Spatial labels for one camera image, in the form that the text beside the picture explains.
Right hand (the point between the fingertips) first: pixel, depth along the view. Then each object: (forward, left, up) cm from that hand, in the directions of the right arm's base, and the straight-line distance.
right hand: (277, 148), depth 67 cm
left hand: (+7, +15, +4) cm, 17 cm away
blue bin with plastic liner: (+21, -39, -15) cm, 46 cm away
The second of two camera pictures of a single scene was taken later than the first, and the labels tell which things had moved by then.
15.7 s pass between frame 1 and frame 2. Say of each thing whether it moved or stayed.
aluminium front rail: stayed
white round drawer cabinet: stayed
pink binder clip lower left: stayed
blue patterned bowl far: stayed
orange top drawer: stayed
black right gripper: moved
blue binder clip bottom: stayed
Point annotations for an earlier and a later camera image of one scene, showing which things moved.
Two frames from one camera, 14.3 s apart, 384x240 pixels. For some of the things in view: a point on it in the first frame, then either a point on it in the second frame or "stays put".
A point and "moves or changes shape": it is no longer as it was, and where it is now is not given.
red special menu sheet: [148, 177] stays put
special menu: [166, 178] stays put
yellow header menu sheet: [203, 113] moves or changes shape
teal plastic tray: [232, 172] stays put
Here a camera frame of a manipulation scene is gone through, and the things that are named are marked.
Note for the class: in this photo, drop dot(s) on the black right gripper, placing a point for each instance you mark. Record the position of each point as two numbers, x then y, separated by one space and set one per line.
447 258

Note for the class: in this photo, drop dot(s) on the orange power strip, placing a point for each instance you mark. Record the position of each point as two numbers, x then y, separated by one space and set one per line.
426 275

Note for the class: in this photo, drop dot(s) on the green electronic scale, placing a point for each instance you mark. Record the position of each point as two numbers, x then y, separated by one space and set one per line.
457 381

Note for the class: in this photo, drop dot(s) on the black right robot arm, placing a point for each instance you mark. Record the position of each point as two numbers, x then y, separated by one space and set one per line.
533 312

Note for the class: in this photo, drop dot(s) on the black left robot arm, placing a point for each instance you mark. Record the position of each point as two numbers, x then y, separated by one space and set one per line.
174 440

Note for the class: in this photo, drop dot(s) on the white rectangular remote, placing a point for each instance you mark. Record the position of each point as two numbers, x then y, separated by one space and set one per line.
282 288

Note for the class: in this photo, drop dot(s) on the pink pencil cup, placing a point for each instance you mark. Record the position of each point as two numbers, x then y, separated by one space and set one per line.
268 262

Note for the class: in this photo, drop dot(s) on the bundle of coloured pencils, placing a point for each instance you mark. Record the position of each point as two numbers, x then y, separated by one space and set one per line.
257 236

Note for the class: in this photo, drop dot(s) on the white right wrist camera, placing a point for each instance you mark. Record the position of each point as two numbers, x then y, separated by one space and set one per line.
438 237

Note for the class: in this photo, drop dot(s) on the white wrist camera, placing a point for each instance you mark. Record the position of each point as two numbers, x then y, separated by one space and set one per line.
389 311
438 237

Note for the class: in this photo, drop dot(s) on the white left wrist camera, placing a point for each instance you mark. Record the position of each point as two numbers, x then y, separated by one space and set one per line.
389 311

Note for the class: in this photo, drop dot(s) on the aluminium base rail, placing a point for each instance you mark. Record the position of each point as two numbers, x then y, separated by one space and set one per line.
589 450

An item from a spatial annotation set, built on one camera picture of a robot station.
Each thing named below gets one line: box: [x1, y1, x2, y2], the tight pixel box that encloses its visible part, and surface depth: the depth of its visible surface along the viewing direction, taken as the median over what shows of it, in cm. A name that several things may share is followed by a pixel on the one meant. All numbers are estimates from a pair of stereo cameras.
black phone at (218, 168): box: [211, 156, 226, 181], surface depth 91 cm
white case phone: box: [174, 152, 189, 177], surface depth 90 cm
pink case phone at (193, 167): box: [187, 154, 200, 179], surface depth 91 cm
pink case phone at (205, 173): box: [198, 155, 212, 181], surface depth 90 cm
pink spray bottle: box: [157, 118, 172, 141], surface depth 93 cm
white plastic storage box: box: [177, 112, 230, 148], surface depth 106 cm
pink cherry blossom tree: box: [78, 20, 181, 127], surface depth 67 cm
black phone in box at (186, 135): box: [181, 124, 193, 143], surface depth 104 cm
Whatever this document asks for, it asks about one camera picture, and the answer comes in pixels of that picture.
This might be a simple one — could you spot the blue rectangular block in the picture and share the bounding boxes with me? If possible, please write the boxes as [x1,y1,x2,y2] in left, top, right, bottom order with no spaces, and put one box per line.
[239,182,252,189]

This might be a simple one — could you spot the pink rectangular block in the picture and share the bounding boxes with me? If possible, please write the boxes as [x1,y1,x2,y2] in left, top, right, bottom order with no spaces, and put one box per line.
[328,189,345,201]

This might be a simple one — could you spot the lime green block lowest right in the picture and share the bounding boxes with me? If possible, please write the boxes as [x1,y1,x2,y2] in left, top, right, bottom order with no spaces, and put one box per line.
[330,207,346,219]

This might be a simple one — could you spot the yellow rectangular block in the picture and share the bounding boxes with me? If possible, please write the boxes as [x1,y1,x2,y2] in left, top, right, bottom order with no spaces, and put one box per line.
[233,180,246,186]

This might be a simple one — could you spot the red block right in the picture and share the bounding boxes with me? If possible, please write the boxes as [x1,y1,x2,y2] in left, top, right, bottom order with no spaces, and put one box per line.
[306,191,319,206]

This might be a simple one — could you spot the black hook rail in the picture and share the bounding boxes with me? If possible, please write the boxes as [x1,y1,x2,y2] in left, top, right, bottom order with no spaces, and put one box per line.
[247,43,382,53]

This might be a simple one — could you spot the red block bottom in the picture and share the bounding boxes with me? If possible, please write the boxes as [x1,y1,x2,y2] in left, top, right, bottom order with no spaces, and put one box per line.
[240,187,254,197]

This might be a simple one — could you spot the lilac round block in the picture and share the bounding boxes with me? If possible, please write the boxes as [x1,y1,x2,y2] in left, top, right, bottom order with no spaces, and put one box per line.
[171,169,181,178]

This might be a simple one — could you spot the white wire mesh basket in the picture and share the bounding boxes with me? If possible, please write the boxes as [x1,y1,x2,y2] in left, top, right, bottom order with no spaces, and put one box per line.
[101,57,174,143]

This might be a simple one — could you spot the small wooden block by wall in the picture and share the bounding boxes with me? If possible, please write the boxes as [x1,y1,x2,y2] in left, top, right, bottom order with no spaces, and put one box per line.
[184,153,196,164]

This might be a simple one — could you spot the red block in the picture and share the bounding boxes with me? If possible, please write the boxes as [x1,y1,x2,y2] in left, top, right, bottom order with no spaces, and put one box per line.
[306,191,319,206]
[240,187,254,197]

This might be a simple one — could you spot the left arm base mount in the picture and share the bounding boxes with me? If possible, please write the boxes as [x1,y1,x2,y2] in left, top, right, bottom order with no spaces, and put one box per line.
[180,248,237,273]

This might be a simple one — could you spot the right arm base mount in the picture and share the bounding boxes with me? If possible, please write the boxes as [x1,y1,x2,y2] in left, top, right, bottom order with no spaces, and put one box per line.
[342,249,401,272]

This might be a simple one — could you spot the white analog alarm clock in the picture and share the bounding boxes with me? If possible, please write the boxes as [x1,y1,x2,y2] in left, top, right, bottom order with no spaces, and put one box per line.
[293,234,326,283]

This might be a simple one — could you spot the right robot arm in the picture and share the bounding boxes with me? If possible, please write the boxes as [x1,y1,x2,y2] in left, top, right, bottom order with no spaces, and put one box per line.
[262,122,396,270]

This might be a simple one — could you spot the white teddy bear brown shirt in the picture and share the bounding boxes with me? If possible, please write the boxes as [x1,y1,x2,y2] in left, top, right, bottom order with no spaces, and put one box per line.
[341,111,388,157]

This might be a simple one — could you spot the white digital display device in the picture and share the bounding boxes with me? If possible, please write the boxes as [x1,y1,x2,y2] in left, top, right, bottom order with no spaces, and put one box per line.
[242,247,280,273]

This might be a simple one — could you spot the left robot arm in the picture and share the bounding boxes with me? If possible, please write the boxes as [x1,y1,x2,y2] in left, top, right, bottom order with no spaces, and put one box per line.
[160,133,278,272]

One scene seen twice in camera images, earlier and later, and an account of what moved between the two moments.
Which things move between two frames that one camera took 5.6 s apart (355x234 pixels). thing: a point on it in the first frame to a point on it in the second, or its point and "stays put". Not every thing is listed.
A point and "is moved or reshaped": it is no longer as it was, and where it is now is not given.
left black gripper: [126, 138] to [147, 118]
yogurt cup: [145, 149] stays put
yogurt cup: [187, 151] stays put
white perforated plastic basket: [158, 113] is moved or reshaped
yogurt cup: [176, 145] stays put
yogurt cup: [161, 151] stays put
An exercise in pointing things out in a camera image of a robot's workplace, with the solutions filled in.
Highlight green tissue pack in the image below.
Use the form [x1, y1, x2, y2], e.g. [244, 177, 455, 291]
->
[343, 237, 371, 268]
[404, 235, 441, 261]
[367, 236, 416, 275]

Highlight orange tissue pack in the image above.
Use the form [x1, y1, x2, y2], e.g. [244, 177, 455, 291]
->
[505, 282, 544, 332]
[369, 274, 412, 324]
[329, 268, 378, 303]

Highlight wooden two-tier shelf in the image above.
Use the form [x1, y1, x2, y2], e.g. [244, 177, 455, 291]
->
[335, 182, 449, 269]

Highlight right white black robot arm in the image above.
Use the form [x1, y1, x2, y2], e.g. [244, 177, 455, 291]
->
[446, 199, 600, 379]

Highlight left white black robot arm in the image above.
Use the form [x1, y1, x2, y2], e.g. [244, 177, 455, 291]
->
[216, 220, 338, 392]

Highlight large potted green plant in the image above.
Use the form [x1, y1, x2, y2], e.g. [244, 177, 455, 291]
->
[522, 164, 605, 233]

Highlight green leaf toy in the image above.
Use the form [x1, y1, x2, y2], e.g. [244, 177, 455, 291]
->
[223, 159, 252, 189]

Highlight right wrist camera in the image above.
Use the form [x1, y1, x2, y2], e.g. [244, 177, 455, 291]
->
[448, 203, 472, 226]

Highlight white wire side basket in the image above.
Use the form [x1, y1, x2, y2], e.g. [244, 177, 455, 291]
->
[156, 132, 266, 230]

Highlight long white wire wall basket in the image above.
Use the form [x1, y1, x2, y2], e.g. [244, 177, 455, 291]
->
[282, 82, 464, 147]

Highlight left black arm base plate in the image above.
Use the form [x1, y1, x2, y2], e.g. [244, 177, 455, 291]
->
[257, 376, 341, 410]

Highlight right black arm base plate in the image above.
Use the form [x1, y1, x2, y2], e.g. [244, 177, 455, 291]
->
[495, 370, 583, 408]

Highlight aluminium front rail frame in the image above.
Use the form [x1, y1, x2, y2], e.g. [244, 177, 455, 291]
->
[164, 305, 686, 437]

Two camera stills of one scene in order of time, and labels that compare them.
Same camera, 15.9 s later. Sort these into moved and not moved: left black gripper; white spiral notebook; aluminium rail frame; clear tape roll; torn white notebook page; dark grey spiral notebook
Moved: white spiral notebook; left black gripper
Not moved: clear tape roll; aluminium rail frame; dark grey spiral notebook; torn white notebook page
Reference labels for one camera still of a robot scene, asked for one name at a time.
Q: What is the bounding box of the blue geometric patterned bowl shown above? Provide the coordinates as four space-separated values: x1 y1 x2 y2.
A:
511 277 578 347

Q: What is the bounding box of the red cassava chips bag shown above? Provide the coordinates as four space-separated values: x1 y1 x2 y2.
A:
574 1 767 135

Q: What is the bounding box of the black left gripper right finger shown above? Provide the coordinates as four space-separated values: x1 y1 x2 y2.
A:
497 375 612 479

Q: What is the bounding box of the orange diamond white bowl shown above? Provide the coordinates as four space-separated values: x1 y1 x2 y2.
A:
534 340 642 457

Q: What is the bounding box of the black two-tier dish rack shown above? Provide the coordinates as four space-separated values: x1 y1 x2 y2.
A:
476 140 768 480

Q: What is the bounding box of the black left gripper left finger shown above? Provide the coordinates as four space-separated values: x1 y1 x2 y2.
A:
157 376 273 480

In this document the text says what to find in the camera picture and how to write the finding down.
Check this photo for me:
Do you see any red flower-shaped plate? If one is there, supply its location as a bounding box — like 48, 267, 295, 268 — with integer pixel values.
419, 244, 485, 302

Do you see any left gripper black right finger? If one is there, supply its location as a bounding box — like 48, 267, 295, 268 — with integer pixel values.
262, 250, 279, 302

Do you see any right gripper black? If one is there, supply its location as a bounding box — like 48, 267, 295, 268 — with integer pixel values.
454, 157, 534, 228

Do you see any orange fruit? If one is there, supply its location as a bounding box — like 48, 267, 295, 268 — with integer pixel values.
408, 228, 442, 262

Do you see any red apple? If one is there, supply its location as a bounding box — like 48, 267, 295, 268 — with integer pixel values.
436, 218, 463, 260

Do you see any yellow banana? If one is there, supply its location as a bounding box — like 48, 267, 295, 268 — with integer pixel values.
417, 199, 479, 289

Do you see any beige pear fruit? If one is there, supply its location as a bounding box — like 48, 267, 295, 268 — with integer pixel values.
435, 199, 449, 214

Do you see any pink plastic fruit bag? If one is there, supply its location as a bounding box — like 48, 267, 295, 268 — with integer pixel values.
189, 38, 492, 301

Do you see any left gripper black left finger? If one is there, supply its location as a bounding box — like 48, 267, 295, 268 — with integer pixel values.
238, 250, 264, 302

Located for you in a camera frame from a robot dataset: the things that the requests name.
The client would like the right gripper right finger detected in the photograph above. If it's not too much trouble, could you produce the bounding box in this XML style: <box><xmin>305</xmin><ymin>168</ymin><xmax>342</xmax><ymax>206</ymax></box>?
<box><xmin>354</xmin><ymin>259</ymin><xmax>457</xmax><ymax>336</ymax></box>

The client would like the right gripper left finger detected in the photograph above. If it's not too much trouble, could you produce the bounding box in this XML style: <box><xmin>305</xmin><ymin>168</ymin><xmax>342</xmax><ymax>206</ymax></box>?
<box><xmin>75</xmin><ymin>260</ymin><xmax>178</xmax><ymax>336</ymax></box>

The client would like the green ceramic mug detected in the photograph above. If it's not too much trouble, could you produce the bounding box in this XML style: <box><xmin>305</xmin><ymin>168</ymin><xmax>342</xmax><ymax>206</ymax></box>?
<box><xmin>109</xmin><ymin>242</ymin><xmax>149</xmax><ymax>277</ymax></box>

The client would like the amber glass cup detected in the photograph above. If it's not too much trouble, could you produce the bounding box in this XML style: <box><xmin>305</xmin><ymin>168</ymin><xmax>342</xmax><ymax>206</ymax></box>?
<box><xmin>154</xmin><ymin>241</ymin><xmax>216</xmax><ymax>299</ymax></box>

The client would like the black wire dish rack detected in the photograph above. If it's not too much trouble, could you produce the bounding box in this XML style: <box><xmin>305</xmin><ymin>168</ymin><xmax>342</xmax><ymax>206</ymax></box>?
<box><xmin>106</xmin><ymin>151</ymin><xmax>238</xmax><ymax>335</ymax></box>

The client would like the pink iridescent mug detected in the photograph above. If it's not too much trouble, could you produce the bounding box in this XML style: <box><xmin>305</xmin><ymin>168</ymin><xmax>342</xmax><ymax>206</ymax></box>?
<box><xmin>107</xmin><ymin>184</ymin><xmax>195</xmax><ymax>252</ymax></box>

- PROBLEM DETAILS: Only the lines above from the one with "yogurt cup: [161, 151] stays put" through the one with "Highlight orange tissue" should be duplicated, character for character.

- OUTPUT FOR THIS TASK:
yogurt cup: [161, 151] stays put
An exercise in pointing things out in a camera image of a robot's workplace, with the solutions filled in.
Highlight green tissue pack in the image below.
Use the form [x1, y1, x2, y2], e.g. [244, 177, 455, 291]
->
[343, 237, 371, 268]
[404, 235, 441, 261]
[367, 236, 416, 275]

Highlight orange tissue pack in the image above.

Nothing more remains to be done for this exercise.